Ошибка утопистов заключалась в том, что они, так сказать, усчитывали будущее, уснащая его мельчайшими подробностями. Стоя почти исключительно на почве психологической, они думали, что человек сам собой, независимо от внешней природы и ее тайн, при помощи одной доброй воли, может создать свое конечное благополучие. Между тем человечество искони связано с природой неразрывной связью и, сверх того, обладает прикладною наукой, которая с каждым днем приносит новые открытия. Фурье провидел ненужных антильвов и антиакул и не провидел ни железных дорог, ни телеграфа, ни телефона, которые несравненно радикальнее влияют на ход человеческого развития, нежели антильвы. Его смущал вопрос об удалении нечистот из помещений фаланстеров, и для разрешения его он прибегнул к когортам самоотверженных, тогда как в недалеком будущем дело устроилось проще – при помощи ватерклозетов, дренажа, сточных труб и, наконец, целого подземного города, образец которого мы видим в катакомбах Парижа. В заключение он думал, что комбинированная им форма общежития может существовать во всякой среде, не только не рискуя быть подавленною, но и подготовляя своим примером к воспринятию новой жизни самых закоренелых профанов, – и тоже ошибся в расчетах.
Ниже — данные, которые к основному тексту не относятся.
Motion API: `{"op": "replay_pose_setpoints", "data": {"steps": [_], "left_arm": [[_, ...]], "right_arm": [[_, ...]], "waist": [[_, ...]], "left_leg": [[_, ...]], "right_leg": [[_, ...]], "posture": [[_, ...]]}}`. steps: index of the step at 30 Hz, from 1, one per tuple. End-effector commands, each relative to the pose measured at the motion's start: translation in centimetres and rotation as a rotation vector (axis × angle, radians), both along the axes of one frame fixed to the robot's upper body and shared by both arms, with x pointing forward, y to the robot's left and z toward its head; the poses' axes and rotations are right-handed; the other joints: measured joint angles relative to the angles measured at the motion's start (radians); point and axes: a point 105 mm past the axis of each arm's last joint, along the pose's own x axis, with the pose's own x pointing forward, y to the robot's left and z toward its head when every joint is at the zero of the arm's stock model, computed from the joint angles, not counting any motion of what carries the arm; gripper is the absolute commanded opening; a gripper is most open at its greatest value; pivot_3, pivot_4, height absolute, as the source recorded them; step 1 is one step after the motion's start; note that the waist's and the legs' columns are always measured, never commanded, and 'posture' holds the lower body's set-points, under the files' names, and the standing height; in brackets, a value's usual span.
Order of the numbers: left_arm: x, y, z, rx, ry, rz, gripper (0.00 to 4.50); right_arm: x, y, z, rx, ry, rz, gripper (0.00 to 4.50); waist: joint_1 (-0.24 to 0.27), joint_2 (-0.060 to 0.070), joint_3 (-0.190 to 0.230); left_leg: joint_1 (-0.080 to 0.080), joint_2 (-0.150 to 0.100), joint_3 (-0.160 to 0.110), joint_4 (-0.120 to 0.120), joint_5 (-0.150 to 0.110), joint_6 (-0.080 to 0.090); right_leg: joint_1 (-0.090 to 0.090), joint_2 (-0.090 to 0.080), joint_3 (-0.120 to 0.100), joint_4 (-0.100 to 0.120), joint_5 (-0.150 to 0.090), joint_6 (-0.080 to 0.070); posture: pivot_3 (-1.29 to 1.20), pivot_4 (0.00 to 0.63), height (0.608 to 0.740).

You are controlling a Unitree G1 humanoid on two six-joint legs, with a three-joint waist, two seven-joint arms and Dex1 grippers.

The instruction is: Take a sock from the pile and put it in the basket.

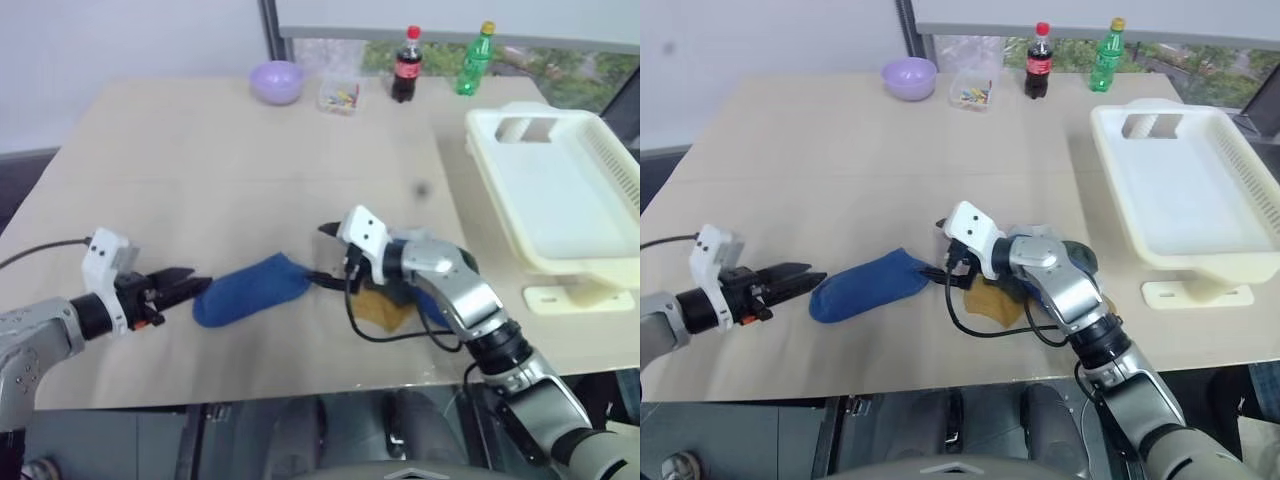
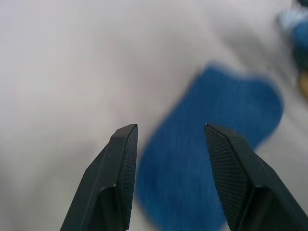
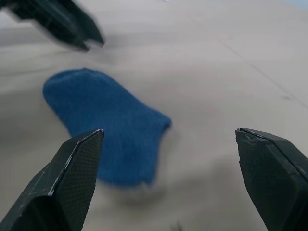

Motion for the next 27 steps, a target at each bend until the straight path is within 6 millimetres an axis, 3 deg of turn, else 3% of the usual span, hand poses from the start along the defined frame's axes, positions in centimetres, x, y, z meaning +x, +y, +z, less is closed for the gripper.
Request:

Затем, большинство его последователей было таково, что придерживалось именно буквы учения и, в особенности, настаивало на его подробностях. В результате оказалось явное противоречие с беспрерывно нарастающими жизненными требованиями, а за противоречием последовало недоверие, смех надругательства. Великие основные идеи о привлекательности труда, о гармонии страстей, об общедоступности жизненных благ и проч. были заслонены провидениями, регламентацией и, в конце концов, забыты или, по крайней мере, рассыпались по мелочам.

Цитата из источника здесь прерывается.